Il Dipartimento di Giustizia degli Stati Uniti ha dichiarato di aver sventato un presunto piano di un uomo per sferrare un attacco con coltelli e martelli in North Carolina, la notte di Capodanno. Il diciottenne Christian Sturdivant, originario di Mint Hill, è accusato di essersi ispirato all’ISIS, e di aver così fornito supporto materiale a un’organizzazione terroristica straniera. Il giovane non ha ancora presentato una dichiarazione di colpevolezza. La polizia lo ha fermato il 31 dicembre, ma è comparso in tribunale solo ieri.

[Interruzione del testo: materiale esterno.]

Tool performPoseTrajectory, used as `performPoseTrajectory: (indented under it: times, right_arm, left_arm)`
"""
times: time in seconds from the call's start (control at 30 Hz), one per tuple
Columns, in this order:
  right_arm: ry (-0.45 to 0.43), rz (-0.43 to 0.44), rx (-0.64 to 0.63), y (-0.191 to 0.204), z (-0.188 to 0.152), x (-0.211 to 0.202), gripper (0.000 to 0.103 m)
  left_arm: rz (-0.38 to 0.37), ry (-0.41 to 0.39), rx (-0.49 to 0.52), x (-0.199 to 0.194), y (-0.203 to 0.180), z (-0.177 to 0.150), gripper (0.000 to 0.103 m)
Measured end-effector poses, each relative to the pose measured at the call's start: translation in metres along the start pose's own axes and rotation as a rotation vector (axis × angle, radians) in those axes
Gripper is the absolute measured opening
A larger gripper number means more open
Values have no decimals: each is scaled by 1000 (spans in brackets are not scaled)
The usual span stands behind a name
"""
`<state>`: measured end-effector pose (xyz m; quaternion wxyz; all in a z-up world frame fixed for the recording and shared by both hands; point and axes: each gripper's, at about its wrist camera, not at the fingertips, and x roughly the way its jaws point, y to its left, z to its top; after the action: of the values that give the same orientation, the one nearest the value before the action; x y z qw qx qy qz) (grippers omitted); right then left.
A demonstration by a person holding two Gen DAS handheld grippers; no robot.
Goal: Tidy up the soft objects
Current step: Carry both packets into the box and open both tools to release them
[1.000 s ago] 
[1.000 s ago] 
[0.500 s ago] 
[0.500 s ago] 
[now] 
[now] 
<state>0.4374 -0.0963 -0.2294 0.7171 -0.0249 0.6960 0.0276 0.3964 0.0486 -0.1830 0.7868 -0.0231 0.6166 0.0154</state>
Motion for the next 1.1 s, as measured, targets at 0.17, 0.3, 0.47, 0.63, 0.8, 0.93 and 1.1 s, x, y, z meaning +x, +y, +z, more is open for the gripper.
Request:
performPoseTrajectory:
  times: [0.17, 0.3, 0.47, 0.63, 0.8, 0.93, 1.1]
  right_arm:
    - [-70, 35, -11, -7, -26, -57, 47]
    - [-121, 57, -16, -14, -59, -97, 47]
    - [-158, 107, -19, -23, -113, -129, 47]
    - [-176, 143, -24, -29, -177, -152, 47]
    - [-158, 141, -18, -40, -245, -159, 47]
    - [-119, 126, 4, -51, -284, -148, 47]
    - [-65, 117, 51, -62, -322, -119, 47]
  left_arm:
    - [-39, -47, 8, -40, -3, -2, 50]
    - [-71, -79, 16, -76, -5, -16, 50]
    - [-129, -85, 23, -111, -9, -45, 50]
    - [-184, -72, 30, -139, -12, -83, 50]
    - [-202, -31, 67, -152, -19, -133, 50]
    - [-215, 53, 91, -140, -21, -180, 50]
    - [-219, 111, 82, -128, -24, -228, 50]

Durante una conferenza stampa, Russ Ferguson, procuratore degli Stati Uniti per il distretto occidentale del North Carolina, ha rivelato che Sturdivant avrebbe giurato fedeltà all’ISIS. Avrebbe, inoltre, pianificato di attaccare un supermercato e un fast food nella sua città natale. «Si stava preparando per la jihad. Molte persone innocenti sarebbero morte», ha dichiarato.

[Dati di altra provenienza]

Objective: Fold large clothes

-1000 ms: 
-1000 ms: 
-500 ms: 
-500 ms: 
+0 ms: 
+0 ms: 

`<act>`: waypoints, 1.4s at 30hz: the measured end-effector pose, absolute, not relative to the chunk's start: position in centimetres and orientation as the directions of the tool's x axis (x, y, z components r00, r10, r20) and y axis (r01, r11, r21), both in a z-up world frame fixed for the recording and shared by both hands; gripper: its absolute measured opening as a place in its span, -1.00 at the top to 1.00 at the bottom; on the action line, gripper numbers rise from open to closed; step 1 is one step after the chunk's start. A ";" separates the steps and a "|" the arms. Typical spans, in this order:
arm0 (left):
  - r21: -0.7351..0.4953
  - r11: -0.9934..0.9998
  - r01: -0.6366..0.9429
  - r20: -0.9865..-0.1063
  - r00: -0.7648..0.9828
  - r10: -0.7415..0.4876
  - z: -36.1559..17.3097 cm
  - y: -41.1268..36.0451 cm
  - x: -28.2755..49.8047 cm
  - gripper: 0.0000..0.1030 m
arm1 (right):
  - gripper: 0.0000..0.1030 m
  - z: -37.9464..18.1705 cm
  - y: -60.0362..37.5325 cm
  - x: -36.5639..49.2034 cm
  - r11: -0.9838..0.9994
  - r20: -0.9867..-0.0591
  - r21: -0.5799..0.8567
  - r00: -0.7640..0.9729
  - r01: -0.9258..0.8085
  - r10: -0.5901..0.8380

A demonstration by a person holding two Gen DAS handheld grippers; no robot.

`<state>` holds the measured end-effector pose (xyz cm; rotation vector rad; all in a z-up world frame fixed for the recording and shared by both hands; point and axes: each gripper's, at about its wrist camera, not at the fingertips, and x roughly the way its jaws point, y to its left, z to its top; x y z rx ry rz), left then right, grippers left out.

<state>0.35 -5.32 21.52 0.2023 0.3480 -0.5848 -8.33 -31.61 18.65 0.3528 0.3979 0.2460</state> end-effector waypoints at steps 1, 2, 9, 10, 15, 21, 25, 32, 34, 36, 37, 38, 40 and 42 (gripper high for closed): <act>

Chi è Christian Sturdivant, il mancato attentatore del North Carolina

Gli agenti dell’FBI che hanno perquisito la casa del ragazzo hanno trovato un documento scritto a mano intitolato “Attacco di Capodanno 2026”, che avrebbe spiegato il pianobper accoltellare fino a venti persone, per poi attaccare gli agenti di polizia.

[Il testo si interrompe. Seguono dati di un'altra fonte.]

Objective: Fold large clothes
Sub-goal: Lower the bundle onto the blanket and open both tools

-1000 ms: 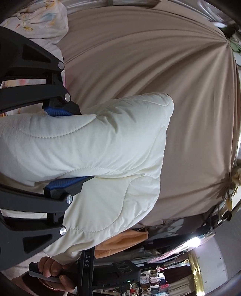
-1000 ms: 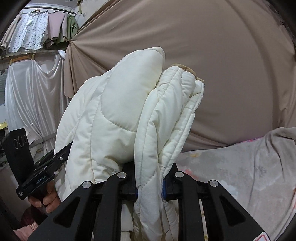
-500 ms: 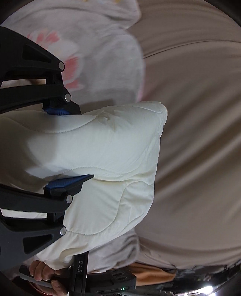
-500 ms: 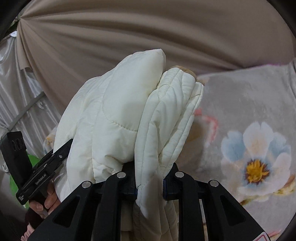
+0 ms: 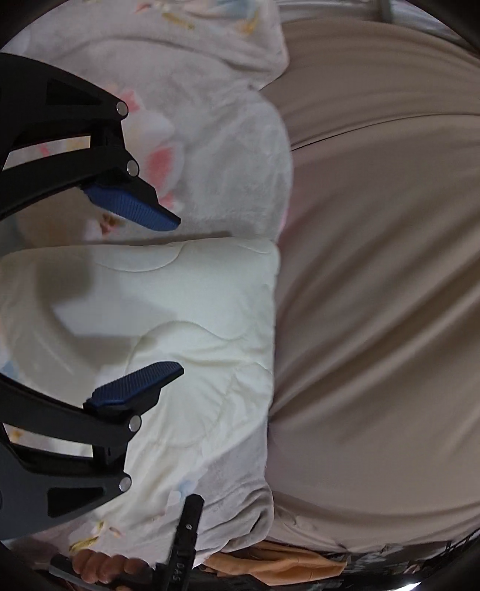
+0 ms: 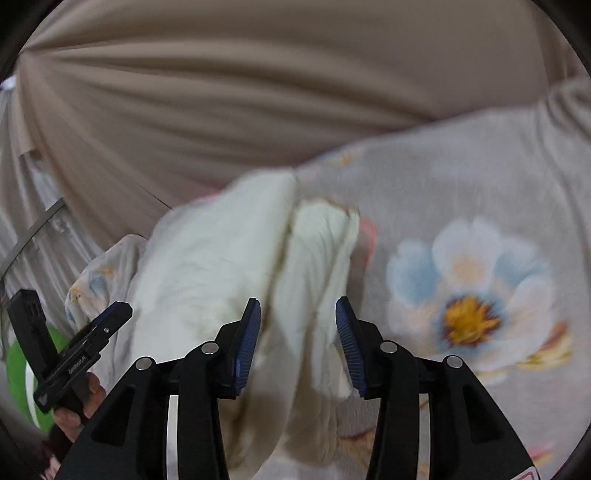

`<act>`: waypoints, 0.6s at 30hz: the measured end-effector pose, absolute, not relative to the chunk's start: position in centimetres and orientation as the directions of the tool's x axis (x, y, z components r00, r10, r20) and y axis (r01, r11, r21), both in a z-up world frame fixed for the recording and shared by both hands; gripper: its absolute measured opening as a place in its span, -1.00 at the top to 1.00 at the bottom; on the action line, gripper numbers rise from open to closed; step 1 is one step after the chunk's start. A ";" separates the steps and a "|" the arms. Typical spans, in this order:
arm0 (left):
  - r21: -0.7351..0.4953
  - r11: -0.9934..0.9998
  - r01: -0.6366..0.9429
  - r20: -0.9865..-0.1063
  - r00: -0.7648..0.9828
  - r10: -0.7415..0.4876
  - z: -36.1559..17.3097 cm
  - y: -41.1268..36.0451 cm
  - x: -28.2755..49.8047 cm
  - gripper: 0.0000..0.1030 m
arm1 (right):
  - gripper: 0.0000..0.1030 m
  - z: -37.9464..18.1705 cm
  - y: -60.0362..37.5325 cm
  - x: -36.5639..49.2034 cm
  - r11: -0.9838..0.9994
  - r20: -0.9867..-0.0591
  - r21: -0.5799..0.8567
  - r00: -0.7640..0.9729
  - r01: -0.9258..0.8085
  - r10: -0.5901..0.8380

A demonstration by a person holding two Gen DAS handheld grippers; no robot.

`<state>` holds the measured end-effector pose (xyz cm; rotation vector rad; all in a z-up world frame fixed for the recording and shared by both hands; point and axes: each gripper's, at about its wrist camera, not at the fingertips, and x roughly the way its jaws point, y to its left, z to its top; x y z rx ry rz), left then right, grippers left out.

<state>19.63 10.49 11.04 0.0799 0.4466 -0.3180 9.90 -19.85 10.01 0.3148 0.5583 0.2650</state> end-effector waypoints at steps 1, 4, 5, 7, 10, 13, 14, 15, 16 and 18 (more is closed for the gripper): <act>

Sturdivant stava progettando l’aggressione da circa un anno; a dicembre avrebbe confidato il suo progetto in una chat con due agenti sotto copertura dell’FBI e del Dipartimento di Polizia di New York, che riteneva affiliati all’ISIS. Il giovane
Sturdivant era finito nel radar dell’FBI nel 2022, quando, da minorenne, aveva avuto contatti con un membro non identificato dell’ISIS all’estero.